GOAL OF THE EXERCISE: Repeat the full listing, word for word.

******

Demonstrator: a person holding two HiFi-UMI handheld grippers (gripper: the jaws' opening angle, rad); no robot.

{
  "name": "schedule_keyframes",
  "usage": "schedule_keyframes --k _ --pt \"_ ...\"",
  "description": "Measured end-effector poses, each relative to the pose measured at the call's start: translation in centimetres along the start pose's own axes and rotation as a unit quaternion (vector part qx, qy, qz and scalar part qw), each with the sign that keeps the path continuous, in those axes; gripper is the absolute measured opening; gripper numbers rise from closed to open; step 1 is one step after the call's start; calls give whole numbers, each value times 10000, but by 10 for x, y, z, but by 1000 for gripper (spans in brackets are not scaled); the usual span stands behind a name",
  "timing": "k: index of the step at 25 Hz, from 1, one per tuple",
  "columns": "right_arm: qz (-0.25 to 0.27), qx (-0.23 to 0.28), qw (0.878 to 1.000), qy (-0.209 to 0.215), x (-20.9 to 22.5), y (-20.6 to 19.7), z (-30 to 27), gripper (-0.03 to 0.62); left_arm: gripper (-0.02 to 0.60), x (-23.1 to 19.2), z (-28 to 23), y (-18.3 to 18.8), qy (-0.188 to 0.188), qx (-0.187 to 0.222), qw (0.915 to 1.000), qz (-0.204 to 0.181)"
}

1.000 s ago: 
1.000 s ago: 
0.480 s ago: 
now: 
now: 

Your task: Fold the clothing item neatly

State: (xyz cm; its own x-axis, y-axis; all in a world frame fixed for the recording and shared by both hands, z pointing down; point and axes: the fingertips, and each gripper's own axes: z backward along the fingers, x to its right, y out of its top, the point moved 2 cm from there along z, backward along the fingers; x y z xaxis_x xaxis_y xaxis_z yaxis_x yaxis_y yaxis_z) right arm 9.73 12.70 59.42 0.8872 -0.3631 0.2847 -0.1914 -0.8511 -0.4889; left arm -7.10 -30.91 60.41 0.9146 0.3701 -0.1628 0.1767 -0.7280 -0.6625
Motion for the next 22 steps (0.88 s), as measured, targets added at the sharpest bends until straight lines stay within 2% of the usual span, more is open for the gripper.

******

TASK ANSWER:
Demonstrator: a person holding two HiFi-UMI handheld grippers (gripper: the jaws' opening angle, rad); no robot.

{
  "name": "schedule_keyframes",
  "usage": "schedule_keyframes --k _ --pt \"_ ...\"",
  "description": "Measured end-effector poses, each relative to the pose measured at the call's start: translation in centimetres along the start pose's own axes and rotation as a unit quaternion (vector part qx, qy, qz and scalar part qw), each with the sign that keeps the path continuous, in those axes; gripper is the absolute measured opening; gripper numbers rise from closed to open; step 1 is one step after the call's start; calls give whole numbers, each value times 10000, but by 10 for x, y, z, but by 1000 for gripper (spans in brackets are not scaled); the usual span stands behind a name",
  "timing": "k: index of the step at 25 Hz, from 1, one per tuple",
  "columns": "right_arm: qz (-0.25 to 0.27), qx (-0.23 to 0.28), qw (0.878 to 1.000), qy (-0.209 to 0.215), x (-20.9 to 22.5), y (-20.6 to 19.7), z (-30 to 27), gripper (-0.03 to 0.62); left_arm: gripper (-0.02 to 0.60), x (-23.1 to 19.2), z (-28 to 23), y (-18.3 to 18.8), qy (-0.188 to 0.188), qx (-0.187 to 0.222), qw (0.915 to 1.000), qz (-0.204 to 0.181)"
}

1.000 s ago: 
1.000 s ago: 
0.480 s ago: 
now: 
now: 

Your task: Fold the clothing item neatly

State: (xyz cm; its own x-axis, y-axis; all in a world frame fixed for the recording and shared by both hands, z pointing down; point and axes: the fingertips, and each gripper's own axes: z backward along the fingers, x to its right, y out of its top, the point moved 2 cm from there along z, backward along the fingers; x y z xaxis_x xaxis_y xaxis_z yaxis_x yaxis_y yaxis_z) right arm 9.73 12.70 59.42 0.8872 -0.3631 0.2847 -0.1914 -0.8511 -0.4889; left arm -7.10 -30.91 60.41 0.9146 0.3701 -0.1628 0.1767 -0.7280 -0.6625
Motion for the next 22 steps (0.88 s), as measured, targets added at the sharpest bends until straight lines stay within 2% of the usual span, more is open for the gripper.

Nothing remains to be written for this exercise.